* _Exercise goal_
Set down all of the lines below exactly as they are given.

* _Available data_

* * * * * * *

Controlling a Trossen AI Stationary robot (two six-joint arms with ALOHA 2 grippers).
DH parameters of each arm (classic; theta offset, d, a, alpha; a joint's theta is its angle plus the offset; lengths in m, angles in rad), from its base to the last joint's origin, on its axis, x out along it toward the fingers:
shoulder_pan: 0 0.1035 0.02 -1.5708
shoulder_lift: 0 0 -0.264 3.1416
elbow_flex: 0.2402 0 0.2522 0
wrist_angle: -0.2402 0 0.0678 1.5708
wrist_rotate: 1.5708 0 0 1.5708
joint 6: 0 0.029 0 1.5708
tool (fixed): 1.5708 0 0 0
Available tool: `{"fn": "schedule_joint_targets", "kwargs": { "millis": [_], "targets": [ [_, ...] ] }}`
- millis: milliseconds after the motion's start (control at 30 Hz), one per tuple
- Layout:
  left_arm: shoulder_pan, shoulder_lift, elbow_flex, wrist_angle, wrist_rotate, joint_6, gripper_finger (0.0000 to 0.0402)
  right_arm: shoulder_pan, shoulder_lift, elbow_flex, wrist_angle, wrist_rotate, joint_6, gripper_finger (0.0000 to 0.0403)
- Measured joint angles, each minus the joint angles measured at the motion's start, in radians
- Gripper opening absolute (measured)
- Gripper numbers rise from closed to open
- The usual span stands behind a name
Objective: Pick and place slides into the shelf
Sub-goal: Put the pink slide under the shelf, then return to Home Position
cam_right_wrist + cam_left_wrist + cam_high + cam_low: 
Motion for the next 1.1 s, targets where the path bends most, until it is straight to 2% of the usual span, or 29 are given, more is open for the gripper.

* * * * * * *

* _Solution to the exercise_
Controlling a Trossen AI Stationary robot (two six-joint arms with ALOHA 2 grippers).
DH parameters of each arm (classic; theta offset, d, a, alpha; a joint's theta is its angle plus the offset; lengths in m, angles in rad), from its base to the last joint's origin, on its axis, x out along it toward the fingers:
shoulder_pan: 0 0.1035 0.02 -1.5708
shoulder_lift: 0 0 -0.264 3.1416
elbow_flex: 0.2402 0 0.2522 0
wrist_angle: -0.2402 0 0.0678 1.5708
wrist_rotate: 1.5708 0 0 1.5708
joint 6: 0 0.029 0 1.5708
tool (fixed): 1.5708 0 0 0
Available tool: `{"fn": "schedule_joint_targets", "kwargs": { "millis": [_], "targets": [ [_, ...] ] }}`
- millis: milliseconds after the motion's start (control at 30 Hz), one per tuple
- Layout:
  left_arm: shoulder_pan, shoulder_lift, elbow_flex, wrist_angle, wrist_rotate, joint_6, gripper_finger (0.0000 to 0.0402)
  right_arm: shoulder_pan, shoulder_lift, elbow_flex, wrist_angle, wrist_rotate, joint_6, gripper_finger (0.0000 to 0.0403)
- Measured joint angles, each minus the joint angles measured at the motion's start, in radians
- Gripper opening absolute (measured)
- Gripper numbers rise from closed to open
- The usual span stands behind a name
Objective: Pick and place slides into the shelf
Sub-goal: Put the pink slide under the shelf, then return to Home Position
cam_right_wrist + cam_left_wrist + cam_high + cam_low: 
Motion for the next 1.1 s, targets where the path bends most, until it is straight to 2% of the usual span, or 29 are given, more is open for the gripper.

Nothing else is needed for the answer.